Дом без воспоминаний - Донато Карризи
– Лавиния? – окликнул он, полагая, что девочка что-то забыла и вернулась.
Никто не ответил.
Сквозняк, подумал Пьетро. Он снова принялся возиться с камином, припоминая, что прямо на углу есть цветочный магазин, и, возможно, поужинав и уложив Марко, они с Сильвией могли бы посмотреть какой-нибудь старый фильм и понежиться на диване. Но его отвлекла беззвучная красная вспышка, на долю секунды попавшая в поле зрения.
Он поглядел на потолок. Вспышка не повторилась. Но тут уже сквозняк ни при чем.
Пьетро разогнулся, вытер руки и решил пойти проверить.
Выглянул в коридор: пусто. Тогда он пошел в приемную с твердым намерением разгадать загадку. Завернул за угол и не обнаружил никого. Красная кнопка, предназначенная для пациентов, уставилась на него, как неподвижный глаз, сам по себе выросший на стене. Психолог направился к двери, распахнул ее, огляделся, но на площадке был только он один. Джербер вдруг понял, что подсознательно ожидал услышать шаги на лестнице. Однако нет: было тихо. Он перегнулся через перила, но ничего не разглядел в темноте.
– Кто здесь? – спросил в полной тишине, опасливо, будто непременно ожидая ответа от вторгшегося к нему незнакомца. Голос эхом прокатился по пустой лестнице, и Джербер со стыдом ощутил внутри какой-то детский трепет.
Он вернулся в мансарду, закрыл дверь, на этот раз как следует. Развеселившись, покачал головой. Проделки разума, сказал он себе: сколько раз ему самому приходилось объяснять маленьким пациентам, что не стоит верить всему увиденному? Это последствия сеанса с Лавинией, ведь гипнотизер сам зачастую до некоторой степени вовлекается в транс. Но, возвращаясь в кабинет, он случайно взглянул на корзинку с яблоками, стоявшую в приемной. Подошел ближе: неужели и то, что он видит наяву, что предстает перед его глазами, тоже плод воображения? Когда он взял яблоко, лежавшее сверху, то сразу понял, что оно настоящее.

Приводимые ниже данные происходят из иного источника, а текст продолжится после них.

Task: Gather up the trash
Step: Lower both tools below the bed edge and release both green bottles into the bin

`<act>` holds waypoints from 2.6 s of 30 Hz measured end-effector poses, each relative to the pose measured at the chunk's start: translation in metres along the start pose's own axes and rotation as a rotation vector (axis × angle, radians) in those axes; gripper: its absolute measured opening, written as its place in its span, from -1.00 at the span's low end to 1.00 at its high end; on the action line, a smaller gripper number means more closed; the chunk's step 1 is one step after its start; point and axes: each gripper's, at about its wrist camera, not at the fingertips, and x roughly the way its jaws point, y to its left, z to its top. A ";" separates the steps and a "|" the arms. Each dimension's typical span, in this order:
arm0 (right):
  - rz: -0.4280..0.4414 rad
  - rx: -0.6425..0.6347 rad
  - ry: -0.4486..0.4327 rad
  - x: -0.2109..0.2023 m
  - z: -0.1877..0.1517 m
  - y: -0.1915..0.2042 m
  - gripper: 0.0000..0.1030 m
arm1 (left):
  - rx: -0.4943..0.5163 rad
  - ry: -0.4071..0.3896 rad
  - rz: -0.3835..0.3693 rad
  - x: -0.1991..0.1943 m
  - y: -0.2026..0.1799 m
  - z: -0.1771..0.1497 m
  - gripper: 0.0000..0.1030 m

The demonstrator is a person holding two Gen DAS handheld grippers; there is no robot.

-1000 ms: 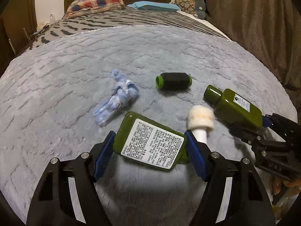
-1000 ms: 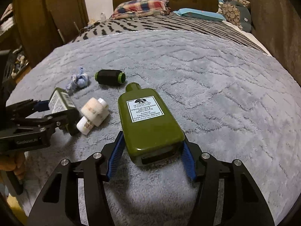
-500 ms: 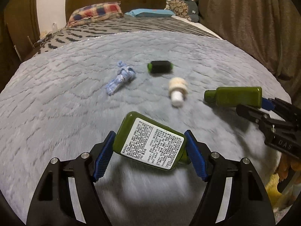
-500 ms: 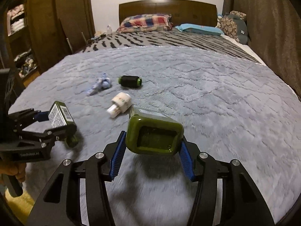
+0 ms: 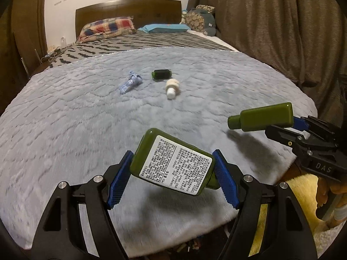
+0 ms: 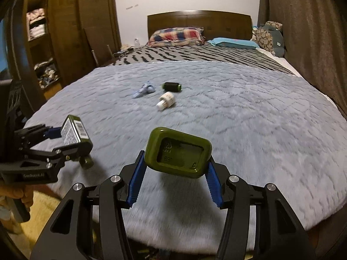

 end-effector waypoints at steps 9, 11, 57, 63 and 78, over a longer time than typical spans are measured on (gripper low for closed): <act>-0.029 0.004 -0.025 -0.051 -0.046 0.016 0.04 | 0.037 -0.028 0.018 -0.047 -0.030 -0.054 0.36; -0.032 0.006 -0.016 -0.056 -0.057 0.019 0.04 | 0.039 -0.026 0.021 -0.053 -0.035 -0.065 0.36; 0.119 0.164 0.560 0.093 -0.199 0.041 0.06 | -0.108 0.552 -0.054 0.102 -0.019 -0.228 0.36; 0.124 0.185 0.540 0.090 -0.193 0.034 0.27 | -0.116 0.543 -0.045 0.098 -0.016 -0.225 0.61; -0.052 0.101 0.118 -0.006 -0.091 0.012 0.75 | -0.091 0.279 -0.034 0.021 -0.012 -0.147 0.64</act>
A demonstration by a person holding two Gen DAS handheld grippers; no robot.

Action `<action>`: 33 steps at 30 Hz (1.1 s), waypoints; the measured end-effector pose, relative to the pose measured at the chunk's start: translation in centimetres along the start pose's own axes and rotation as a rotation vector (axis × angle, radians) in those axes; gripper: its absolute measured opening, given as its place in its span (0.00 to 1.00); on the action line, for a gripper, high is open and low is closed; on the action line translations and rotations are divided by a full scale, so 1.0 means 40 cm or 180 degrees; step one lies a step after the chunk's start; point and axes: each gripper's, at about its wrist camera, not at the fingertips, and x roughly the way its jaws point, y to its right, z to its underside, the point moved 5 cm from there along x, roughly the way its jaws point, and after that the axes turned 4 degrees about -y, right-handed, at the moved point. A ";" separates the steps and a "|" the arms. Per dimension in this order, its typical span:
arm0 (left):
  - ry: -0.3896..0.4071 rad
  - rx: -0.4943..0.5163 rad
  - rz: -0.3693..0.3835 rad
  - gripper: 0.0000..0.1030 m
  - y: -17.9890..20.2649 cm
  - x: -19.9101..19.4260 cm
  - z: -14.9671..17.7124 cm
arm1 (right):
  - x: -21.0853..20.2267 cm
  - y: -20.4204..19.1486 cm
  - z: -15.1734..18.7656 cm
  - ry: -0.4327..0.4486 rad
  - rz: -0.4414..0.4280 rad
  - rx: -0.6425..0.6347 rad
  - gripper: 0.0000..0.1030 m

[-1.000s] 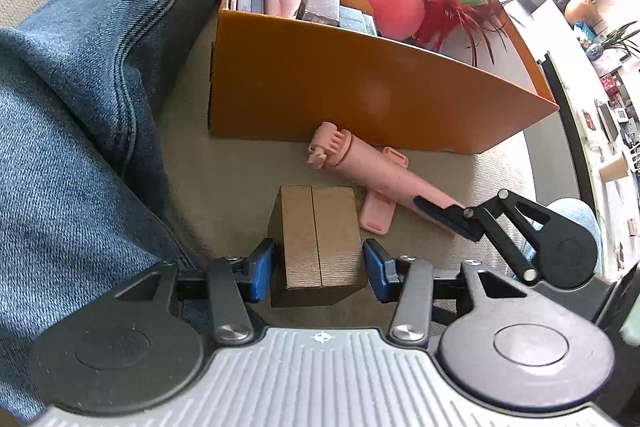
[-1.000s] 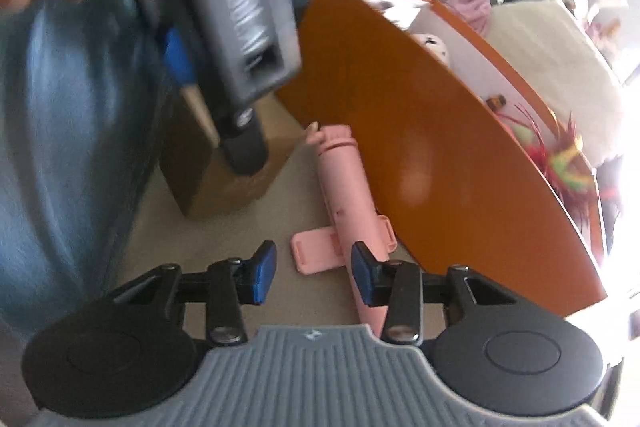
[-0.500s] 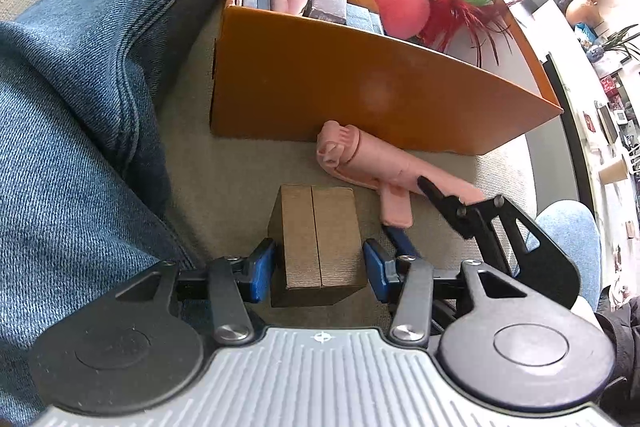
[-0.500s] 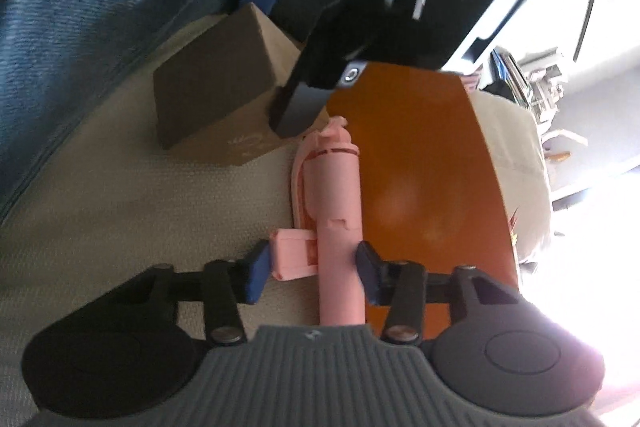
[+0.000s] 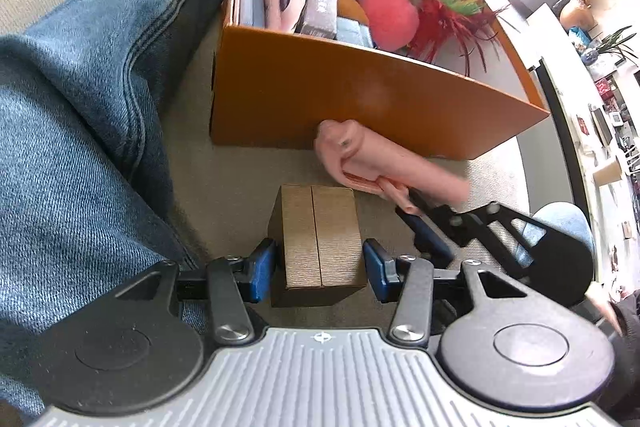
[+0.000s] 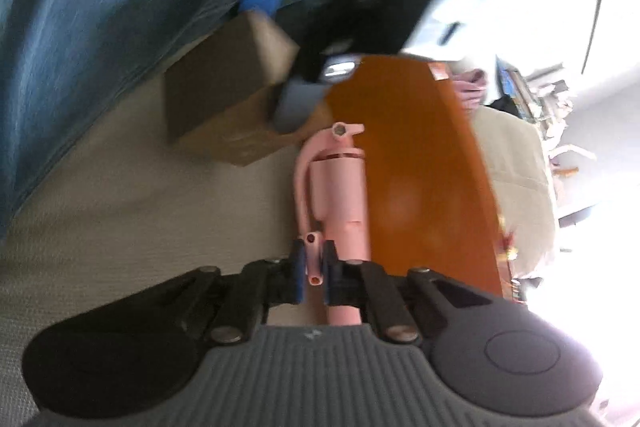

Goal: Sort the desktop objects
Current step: 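Carry the cardboard cube with left and the selfie stick with right over the box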

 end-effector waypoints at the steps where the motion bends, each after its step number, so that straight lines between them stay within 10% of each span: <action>1: 0.0016 0.0024 0.0013 0.53 0.005 -0.006 -0.001 | -0.010 0.024 -0.001 -0.0015 -0.0136 0.0189 0.07; 12: 0.0212 0.0405 0.0186 0.53 0.077 -0.099 -0.032 | -0.061 0.259 0.068 -0.0395 -0.1607 0.2200 0.06; 25: 0.0492 0.0886 0.0414 0.53 0.205 -0.176 -0.140 | -0.136 0.485 0.120 -0.0485 -0.1996 0.3633 0.06; 33: 0.0618 0.0853 0.0496 0.53 0.218 -0.194 -0.223 | -0.107 0.640 0.114 -0.0439 -0.1582 0.4028 0.06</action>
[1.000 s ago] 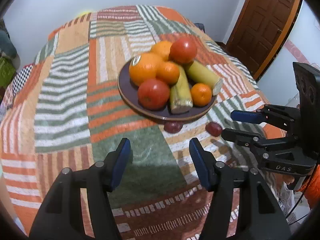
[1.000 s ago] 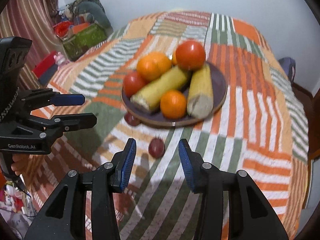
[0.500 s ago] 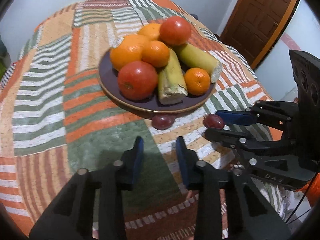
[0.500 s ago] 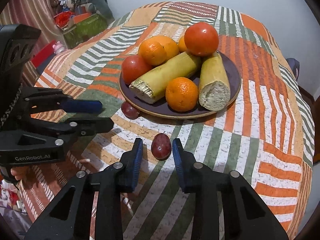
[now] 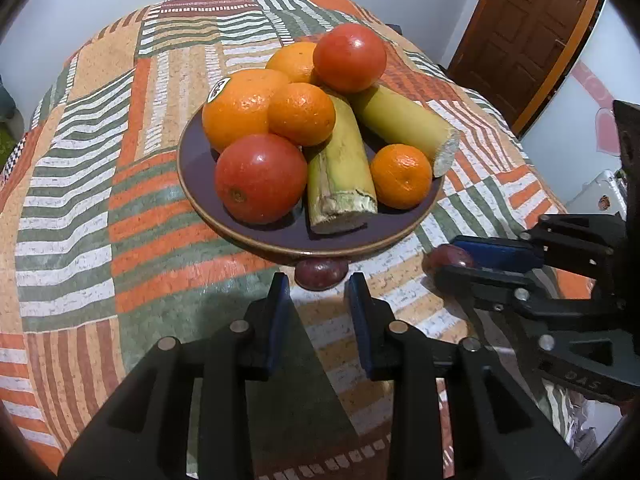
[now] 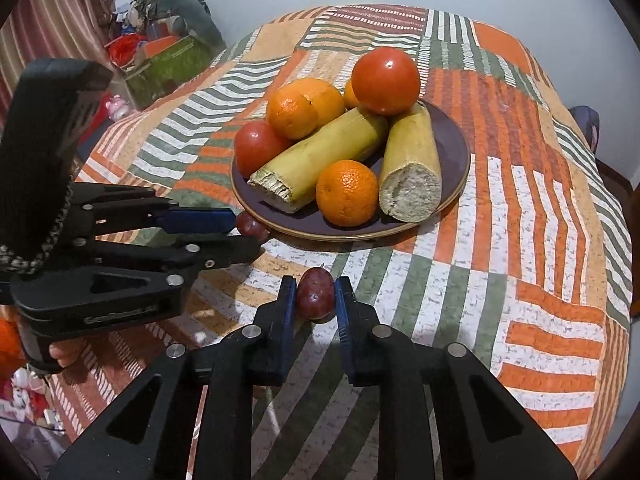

Кто-то воткнул в него иголку с длинной голубой ниткой.
4
Было только пять часов вечера, но зимняя мгла уже опустилась на Флоренцию, сверкающей черной пеной расползаясь по улицам и переулкам исторического центра.
Пьетро Джербер шел по улице деи Кальцайоли под мелким дождиком, запахнувшись в старый плащ «Burberry» и держа в руках букет желтых тюльпанов. Он никак не мог выбросить из головы, что кто-то воткнул в яблоко иголку с голубой ниткой. Здравый смысл упрямо отказывался признать, что такой поступок, безответственный и опасный, мог быть связан со странным ощущением, возникшим, когда психологу показалось, будто кто-то вошел в мансарду и быстро вышел.
Нет, тут наверняка что-то другое.
Яблоки были свежие, он утром купил их в магазинчике овощей и фруктов и сам положил в корзинку. Там точно не было никаких иголок. Напрашивалось единственное объяснение: шалость кого-то из маленьких пациентов или, что хуже, сознательное вредительство взрослого, сопровождавшего ребенка на прием. Пьетро стал перебирать в памяти всех, кто приходил к нему в этот день. Сразу исключил Филиппо: ему всего пять лет, он послушный мальчик и не мог бы задумать такую пакость. Его отца можно было бы заподозрить: он недавно потерял работу и испытывал тяжелый стресс. Но потом Джербер припомнил, что мужчина привел к нему ребенка и тотчас же удалился, даже не заходя в мансарду, пользуясь сеансом, чтобы устроить какие-то свои дела. Камилла не задерживалась в приемной: Джербер встретил ее на лестничной площадке, а потом проводил вниз, где ждала бабушка, которой трудно было подниматься по лестнице из-за артроза. Десятилетний Мартин пришел сам, это мог сделать он, однако Джербер не спешил включать его в список подозреваемых, поскольку мальчик все еще мучительно переживал гибель обоих родителей в автокатастрофе. Наконец, оставалась Лавиния, но и за ней он отказывался признавать вину – девочка была склонна скорее причинять вред себе самой, чем другим.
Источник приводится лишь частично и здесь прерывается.